Newsroom: MYTH #1: The vaccine was rushed into development and might not be safe
Soni: "While the development of the COVID-19 vaccines using mRNA technology is new, scientists have been working on this technology for many years, in fact decades. We are very excited that they are now being able to use the mRNA technology for vaccines in a safe way. The reason it was developed so rapidly is because scientists were able to implement this technology since they had the RNA sequence of the virus as it was released in January 2020. This allowed them to incorporate the mRNA for the spike protein into the vaccine. Nothing about the clinical trials for the vaccines was rushed nor any shortcuts taken. In fact, the numbers of participants in the clinical trials for both Moderna and Pfizer were quite robust and very similar to the number of participants needed and required in prior vaccine studies."
MYTH #2: I'm young and healthy, so I don't need a vaccine
"COVID-19 is still a very unpredictable infection, and just because you are young and healthy doesn’t mean you won't have any of the complications of the infection that we continue to see. There are a few risk factors for severe disease that we have identified, but there’s still no guaranteed way to predict that you would have a mild or severe course with the infection. It is much safer and wiser to get the vaccine and deal with the slight discomfort and side effects temporarily than to subject yourself to the infection."
MYTH #3: The COVID-19 vaccine will affect my chances of becoming pregnant
"There has been no link between the COVID- 19 vaccines and a negative impact on female fertility. The data is reassuring regarding the use of this vaccine during pregnancy, and because the mRNA degrades so rapidly, it would be highly unlikely that the vaccine could cause issues with fertility."
MYTH #4: I can get COVID-19 from the vaccine
"What you may feel after you receive the COVID-19 vaccine is a mild fever, muscle soreness at the site of injection and fatigue. That is your immune system activating and starting to form the protective antibodies that it needs to fight off this virus if you are infected in the future. Compared to some of the live attenuated virus vaccines we have previously seen, the vaccine is noninfectious, so there is no way you can get COVID-19 infection from taking the vaccine itself."
Myth #5: I've had COVID-19, so I don't need the vaccine
"As far as we know, the antibody response that you are going to get from a vaccine is far more robust and more predictable than natural antibodies post-infection.
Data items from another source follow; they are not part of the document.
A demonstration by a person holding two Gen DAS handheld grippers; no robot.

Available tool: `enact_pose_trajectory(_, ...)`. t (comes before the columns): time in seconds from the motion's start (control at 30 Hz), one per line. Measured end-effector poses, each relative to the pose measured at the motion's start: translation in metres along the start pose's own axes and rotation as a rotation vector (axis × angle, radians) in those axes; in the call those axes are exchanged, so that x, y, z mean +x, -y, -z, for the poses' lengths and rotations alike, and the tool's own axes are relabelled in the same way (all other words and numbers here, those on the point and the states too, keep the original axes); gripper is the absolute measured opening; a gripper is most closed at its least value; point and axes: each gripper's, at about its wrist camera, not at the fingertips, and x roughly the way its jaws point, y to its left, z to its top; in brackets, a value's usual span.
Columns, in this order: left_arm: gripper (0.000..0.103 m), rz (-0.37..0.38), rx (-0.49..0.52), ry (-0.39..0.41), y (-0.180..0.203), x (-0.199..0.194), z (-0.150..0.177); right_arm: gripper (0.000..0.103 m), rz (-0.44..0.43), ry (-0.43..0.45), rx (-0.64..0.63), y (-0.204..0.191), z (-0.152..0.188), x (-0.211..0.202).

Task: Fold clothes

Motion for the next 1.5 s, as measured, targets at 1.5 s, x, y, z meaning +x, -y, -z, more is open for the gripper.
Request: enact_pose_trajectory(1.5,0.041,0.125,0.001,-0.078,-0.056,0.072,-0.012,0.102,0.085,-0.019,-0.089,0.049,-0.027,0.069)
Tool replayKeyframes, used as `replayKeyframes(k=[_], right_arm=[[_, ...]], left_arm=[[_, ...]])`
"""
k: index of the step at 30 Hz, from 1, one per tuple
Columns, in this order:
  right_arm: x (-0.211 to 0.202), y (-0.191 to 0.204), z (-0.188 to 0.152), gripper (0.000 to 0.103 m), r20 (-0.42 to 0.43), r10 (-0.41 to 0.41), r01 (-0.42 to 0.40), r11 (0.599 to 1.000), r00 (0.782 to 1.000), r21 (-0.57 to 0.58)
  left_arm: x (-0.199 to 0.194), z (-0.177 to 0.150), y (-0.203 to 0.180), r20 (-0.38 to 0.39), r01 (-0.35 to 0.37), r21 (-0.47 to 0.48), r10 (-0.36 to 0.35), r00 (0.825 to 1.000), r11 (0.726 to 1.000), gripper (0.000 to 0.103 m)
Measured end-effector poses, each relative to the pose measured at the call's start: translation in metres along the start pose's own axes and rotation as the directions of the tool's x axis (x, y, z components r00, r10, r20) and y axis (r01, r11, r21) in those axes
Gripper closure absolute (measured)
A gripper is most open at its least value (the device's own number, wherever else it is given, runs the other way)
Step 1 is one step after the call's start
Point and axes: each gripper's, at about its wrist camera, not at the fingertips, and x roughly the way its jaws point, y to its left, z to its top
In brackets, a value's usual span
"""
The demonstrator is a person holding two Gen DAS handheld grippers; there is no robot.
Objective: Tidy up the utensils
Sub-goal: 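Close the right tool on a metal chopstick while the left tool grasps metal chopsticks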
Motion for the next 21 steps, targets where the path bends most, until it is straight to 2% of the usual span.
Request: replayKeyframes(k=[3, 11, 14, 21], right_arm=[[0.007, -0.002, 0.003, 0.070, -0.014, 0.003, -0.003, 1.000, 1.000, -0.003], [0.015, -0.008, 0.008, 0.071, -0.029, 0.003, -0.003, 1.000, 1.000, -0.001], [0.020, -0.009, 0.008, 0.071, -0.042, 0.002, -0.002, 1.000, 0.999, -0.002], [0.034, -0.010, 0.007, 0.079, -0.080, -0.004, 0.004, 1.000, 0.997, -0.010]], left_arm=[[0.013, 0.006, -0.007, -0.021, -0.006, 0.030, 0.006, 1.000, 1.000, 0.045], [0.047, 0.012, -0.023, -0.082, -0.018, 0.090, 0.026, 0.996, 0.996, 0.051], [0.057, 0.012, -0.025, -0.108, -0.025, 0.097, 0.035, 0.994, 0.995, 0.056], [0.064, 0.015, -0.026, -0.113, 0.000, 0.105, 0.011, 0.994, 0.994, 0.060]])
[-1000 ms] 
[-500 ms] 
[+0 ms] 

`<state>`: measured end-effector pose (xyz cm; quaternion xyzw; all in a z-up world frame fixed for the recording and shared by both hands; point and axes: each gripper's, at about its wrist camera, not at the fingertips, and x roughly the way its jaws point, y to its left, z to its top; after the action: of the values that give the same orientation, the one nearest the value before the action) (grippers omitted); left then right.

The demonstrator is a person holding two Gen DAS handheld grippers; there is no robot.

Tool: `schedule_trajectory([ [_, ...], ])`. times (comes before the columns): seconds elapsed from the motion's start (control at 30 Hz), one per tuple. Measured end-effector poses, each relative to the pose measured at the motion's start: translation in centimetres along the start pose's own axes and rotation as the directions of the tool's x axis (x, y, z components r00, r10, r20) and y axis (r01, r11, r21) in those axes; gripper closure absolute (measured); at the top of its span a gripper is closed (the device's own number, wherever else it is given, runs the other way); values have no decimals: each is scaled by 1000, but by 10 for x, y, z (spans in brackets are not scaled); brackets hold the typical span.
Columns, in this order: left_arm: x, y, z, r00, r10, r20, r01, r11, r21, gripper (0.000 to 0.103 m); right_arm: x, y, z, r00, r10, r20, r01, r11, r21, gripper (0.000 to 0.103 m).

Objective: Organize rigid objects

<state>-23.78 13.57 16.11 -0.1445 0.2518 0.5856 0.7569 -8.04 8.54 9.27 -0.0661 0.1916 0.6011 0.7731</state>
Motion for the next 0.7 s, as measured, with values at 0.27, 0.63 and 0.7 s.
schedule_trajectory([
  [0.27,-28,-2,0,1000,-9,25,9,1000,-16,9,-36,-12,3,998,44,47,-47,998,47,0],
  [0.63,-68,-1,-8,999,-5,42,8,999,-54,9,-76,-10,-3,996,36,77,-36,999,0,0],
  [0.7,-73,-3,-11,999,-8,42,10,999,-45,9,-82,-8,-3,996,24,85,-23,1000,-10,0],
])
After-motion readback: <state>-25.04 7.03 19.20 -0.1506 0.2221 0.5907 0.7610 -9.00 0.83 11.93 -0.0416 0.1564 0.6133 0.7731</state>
Even if you’ve had COVID-19, it is a great idea to get a vaccine when you are able. Don’t forget to schedule your second dose for the vaccine as well. We also remind all those getting a vaccine to stick with the same platform–if you got Pfizer for your first dose, make sure you get the same for your second dose."
MYTH #6: I received the vaccine, therefore I don't have to wear a mask or social distance
"Vaccines are one of the many tools in our toolkit that we know can help prevent the spread of COVID-19. However, just because you received the COVID-19 vaccine does not mean you should stop wearing masks or social distancing. We are still trying to determine whether or not a person can spread the infection to others even when they are not infectious and have been vaccinated. Until we learn more, we should continue to do our part and remain masked and socially distant."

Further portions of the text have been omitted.